This story happened in a small village of urban type. She began to become in ancient times, still Soviet times, when to solve the then -standing housing issue, enterprises were allowed to build housing for their employees in the so -called “economic way”, that is, due to the available funds of the enterprise and with the involvement of their own or hired labor.
So in this village a small industrial enterprise located there built for its employees the so -called “two -sorted” – a house on two owners with separate entrances.
In those days, there was no privatization of housing at all, and no one knew such a word. Two families – Ivanovs and Petrovs – received their separate apartments, were immensely happy and did not know grief. Moreover, their two -apartment building stood on a fairly large land plot of 15 acres. The fact that this land plot was common to the two owners did not bother the neighbors at all. They spent a fairly conditional interior, dividing the earth into two equal shares, put a low fence along the mesh, who could easily step over the child, and began to plant their gardens with layers and other berries.
So the neighbors would live in goodness and sincerity, may the dashing nineties come. Now it is already unknown for what reason the Petrovs decided to leave the village, and this is not so important. Before leaving, they decided to privatize their housing – the benefit of Russian laws began to allow it – and sell it. And since this house was considered a single building, it was divided into two separate apartments. At the same time, the land under the house remained in general use.
Petrov privatized their half of the house, and Ivanovs – their. Why is such a reason, history is silent, but it was not about the privatization of the land plot at the same time.
Petrov sold their half of the house Sidorov and thus the Ivanovs had new neighbors. The Sidorovs were not a couple Petrov, but from the “latest Russians”, and therefore, the first thing they planned was to privatize their part of the land. And here we approached the most important.
The fact is that the location of the land was quite peculiar. On both sides, the plot was surrounded by a deep moat.

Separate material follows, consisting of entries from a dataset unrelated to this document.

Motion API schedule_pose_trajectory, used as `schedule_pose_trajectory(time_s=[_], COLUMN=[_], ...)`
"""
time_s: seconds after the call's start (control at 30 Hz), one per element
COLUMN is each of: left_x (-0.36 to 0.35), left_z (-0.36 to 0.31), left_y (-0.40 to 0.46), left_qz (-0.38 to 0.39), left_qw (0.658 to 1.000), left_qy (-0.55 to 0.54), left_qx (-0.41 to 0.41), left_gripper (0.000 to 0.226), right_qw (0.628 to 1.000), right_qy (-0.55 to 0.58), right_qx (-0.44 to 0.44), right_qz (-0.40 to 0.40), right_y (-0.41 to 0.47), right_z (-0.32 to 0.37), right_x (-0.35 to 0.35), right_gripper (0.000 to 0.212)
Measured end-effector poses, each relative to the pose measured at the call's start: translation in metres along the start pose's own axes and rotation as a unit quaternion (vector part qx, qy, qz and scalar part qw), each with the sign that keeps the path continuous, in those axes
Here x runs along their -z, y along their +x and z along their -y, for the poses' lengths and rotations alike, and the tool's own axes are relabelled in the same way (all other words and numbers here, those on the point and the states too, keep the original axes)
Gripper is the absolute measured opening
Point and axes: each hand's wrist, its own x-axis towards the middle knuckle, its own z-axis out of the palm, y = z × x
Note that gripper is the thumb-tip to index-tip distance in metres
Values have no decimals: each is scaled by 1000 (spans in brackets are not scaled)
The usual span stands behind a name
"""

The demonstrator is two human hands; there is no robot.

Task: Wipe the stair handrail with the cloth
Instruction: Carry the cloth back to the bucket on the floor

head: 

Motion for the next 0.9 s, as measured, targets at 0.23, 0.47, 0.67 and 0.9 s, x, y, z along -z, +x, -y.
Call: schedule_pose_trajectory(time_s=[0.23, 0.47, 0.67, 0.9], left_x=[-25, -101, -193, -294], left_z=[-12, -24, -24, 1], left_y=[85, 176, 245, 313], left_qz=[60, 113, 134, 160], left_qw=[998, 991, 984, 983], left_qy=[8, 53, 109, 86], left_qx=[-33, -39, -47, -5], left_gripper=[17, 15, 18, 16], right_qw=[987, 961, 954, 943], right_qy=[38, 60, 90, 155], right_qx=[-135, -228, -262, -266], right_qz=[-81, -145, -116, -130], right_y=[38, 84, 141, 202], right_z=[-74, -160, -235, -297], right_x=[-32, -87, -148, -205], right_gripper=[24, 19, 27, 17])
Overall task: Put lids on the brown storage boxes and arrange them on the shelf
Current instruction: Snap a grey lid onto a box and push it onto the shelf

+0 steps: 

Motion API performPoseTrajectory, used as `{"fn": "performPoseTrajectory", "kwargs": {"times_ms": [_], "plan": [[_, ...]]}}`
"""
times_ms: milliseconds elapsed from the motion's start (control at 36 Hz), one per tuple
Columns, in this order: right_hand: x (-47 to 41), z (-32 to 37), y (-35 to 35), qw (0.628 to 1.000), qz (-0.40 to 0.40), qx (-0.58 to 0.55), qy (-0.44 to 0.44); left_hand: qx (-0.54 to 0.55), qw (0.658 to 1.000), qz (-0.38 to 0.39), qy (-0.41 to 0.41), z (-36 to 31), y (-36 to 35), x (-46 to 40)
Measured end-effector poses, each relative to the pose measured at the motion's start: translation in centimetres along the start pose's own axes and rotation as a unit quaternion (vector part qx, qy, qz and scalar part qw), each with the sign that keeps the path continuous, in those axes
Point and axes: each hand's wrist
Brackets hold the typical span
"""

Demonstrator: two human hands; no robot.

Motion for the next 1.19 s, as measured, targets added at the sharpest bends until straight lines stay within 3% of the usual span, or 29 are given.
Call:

On the third side, the plot bordered the industrial site, of course, fenced with a high fence. And only one side of the land went outside. The house itself stood on the site so that only its end wall belonging to Sidorov “looked” on the street.
In urban planning, such land plots are called indivisible, that is, for objective reasons, it is impossible to share arbitrarily. In our case, the administration of the village with the filing of the land committee without asking the opinion of the architecture authority allowed Sidorov the privatization of its share of the land plot, highlighting this share according to the previously established Mezhe.
From this moment for the Ivanovs, all their torment began.
Firstly, the Sidorovs along this sword set a thorough fence and made a gate in it so that the Ivanovs could pass from the street to their part of the house. Thus, they made it clear to Ivanov that they, in general, walk around the Sidorovs site.
Further – more. If earlier the Ivanovs, going from the street to the courtyard, calmly walked along the house to their front door, then after a while the Sidorovs decided to end with such a disgrace. How on earthly the Ivanovs should go past their windows along the land owned by them? And they did not come up with anything more cleverly how to put on a chain near the gate in the section separating the site of the fence of a hefty wolfhound. Naturally, now the Ivanovo will have to get to his housing with all kinds of roundabout ways. And no wonder. that the Ivanovs soon fell in complaints of all kinds of authorities.
This example clearly shows how the unprofessional solution to the land issue turns a simple problem into a conflict situation. The solution lies on the surface and is so obvious that you are giving a marriage – why it was impossible to do this initially?
Simply, when Sidorov’s privatization of the land plot, this plot had to be burdened in favor of the Ivanovs by a private easement. In other words, to limit the ownership of the Sidorovs to the land plot by the need for the unhindered passage of the Ivanovs to their part of the house. Naturally, within a specific strip 2-3 meters wide.
Well, since in our case an erroneous decision was originally made, a private easement had to be set in court.